Write the data out again so that it matches word for word.
*** Supplied data ***
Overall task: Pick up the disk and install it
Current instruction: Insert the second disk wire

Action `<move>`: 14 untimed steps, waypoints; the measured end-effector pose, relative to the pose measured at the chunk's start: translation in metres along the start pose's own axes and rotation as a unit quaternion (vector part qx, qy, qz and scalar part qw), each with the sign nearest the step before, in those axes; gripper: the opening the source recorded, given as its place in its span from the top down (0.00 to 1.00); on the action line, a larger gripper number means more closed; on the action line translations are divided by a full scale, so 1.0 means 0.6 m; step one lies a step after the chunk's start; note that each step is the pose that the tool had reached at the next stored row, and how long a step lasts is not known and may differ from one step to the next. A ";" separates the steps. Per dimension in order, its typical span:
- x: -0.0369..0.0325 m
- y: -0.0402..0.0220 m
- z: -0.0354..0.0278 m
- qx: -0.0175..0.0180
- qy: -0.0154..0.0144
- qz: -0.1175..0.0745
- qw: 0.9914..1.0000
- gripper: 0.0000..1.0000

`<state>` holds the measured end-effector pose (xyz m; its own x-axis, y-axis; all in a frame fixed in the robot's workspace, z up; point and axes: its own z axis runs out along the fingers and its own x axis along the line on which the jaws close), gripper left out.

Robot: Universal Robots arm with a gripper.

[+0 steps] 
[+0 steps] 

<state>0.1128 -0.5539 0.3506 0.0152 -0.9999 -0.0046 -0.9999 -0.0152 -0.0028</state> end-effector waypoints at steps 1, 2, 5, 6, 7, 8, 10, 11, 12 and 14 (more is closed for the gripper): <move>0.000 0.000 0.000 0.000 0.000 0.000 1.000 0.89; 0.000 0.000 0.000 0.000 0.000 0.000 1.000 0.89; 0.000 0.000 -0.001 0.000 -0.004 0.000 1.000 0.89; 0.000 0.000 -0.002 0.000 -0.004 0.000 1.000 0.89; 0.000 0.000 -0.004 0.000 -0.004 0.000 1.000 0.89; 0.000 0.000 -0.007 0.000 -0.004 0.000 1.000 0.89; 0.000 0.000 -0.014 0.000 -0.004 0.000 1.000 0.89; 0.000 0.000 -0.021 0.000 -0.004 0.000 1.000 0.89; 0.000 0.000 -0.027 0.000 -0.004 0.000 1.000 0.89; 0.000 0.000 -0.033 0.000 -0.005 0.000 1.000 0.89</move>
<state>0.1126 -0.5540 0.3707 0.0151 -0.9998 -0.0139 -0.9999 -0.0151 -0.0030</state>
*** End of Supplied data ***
_Response_
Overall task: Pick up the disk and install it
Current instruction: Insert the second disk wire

Action `<move>`: 14 untimed steps, waypoints; the measured end-effector pose, relative to the pose measured at the chunk's start: translation in metres along the start pose's own axes and rotation as a unit quaternion (vector part qx, qy, qz and scalar part qw), each with the sign nearest the step before, in those axes; gripper: the opening the source recorded, given as its place in its span from the top down (0.00 to 1.00); on the action line, a larger gripper number means more closed; on the action line translations are divided by a full scale, so 1.0 means 0.6 m; step one lies a step after the chunk's start; note that each step is the pose that the tool had reached at the next stored row, and how long a step lasts is not known and may differ from one step to the next. A ";" separates the steps. Per dimension in order, its typical span:
- x: -0.0369..0.0325 m
- y: -0.0402..0.0220 m
- z: -0.0354..0.0278 m
- qx: -0.0175..0.0180
- qy: -0.0154..0.0144
- qz: -0.1175..0.0745
- qw: 0.9914..1.0000
- gripper: 0.0000..1.0000

`<state>` holds the measured end-effector pose (xyz m; its own x-axis, y-axis; all in a frame fixed in the robot's workspace, z up; point and axes: its own z axis runs out along the fingers and its own x axis along the line on which the jaws close), gripper left out.

Robot: Universal Robots arm with a gripper.

[+0 steps] 
[+0 steps] 

<state>0.1128 -0.5539 0.3506 0.0152 -0.9999 -0.0046 -0.9999 -0.0152 -0.0028</state> end-effector waypoints at steps 1, 2, 5, 6, 7, 8, 10, 11, 12 and 14 (more is closed for the gripper): <move>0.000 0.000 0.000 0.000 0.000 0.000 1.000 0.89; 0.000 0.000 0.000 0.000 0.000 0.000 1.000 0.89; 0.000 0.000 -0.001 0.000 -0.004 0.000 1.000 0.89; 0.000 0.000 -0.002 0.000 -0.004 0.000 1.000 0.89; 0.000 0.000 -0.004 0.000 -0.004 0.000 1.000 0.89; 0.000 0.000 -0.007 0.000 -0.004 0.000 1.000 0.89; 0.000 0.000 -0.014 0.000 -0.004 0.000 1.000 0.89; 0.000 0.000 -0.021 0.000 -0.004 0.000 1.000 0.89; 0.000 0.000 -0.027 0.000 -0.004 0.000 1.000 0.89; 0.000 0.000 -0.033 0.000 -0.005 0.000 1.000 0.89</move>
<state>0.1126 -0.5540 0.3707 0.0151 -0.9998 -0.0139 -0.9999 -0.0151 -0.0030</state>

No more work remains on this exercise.